> [Work instructions]: Line by line, check the data for the string "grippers" and state how many lines have it, nothing more.

> [Dataset content]:

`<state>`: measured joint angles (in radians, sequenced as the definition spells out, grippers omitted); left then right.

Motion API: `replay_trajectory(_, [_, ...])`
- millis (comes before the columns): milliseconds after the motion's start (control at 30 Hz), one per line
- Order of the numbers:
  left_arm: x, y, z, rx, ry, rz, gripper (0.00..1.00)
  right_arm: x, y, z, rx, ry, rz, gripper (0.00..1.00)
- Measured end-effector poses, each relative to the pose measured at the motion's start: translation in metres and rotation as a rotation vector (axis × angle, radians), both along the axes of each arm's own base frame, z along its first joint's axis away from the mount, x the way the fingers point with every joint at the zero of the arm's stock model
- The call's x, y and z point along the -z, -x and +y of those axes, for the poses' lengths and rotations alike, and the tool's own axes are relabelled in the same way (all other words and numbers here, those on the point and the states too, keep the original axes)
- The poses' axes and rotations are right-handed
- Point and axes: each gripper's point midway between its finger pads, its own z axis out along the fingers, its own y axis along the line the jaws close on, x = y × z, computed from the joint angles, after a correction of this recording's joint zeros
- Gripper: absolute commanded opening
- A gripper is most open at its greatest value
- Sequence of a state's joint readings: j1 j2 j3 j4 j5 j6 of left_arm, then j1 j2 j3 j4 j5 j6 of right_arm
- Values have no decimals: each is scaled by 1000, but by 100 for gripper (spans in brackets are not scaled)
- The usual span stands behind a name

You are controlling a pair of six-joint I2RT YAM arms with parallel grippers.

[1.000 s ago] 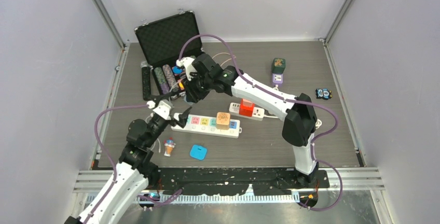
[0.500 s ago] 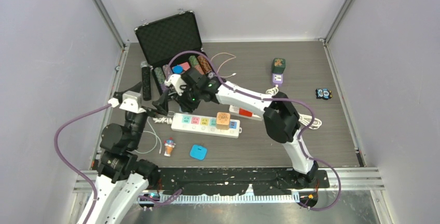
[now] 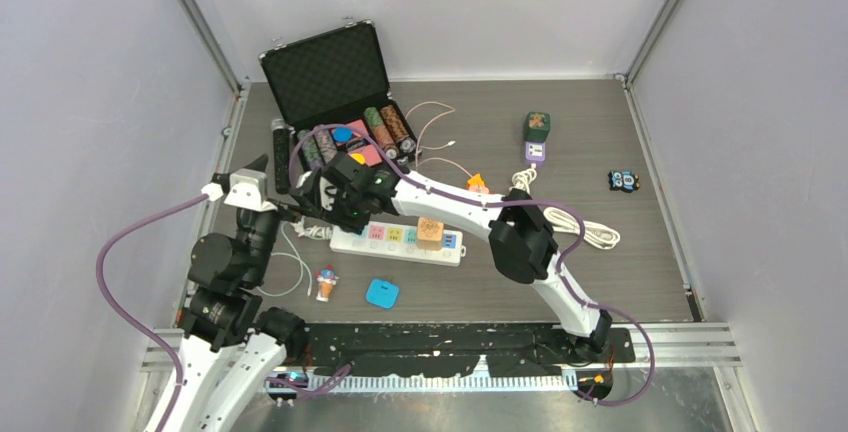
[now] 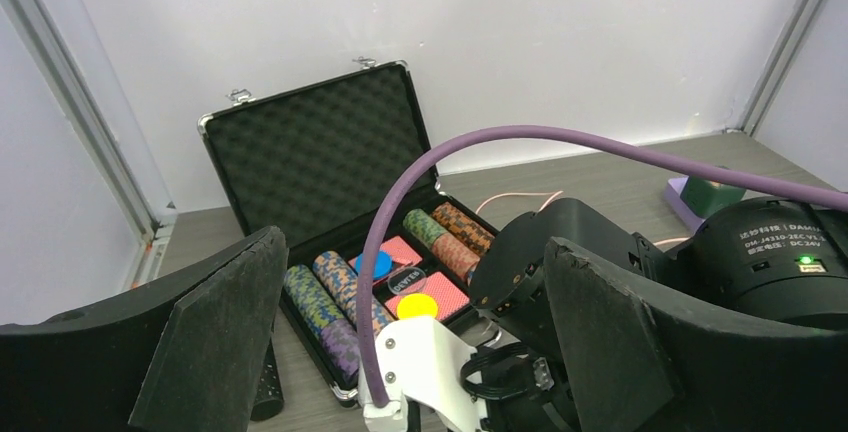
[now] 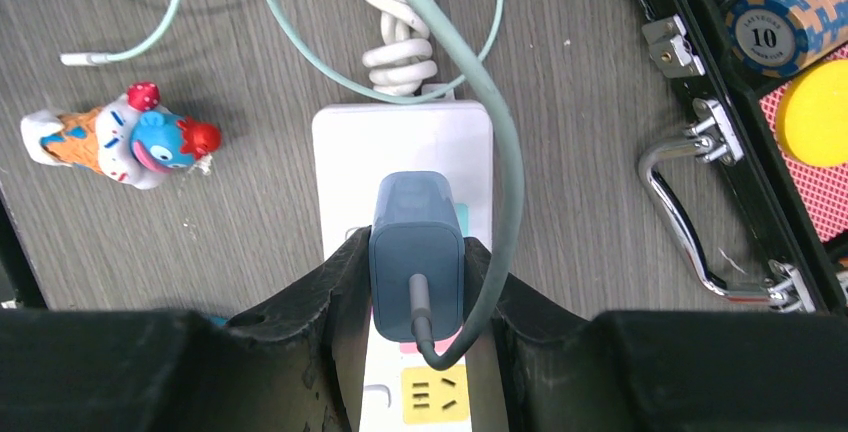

> [Final answer]: 2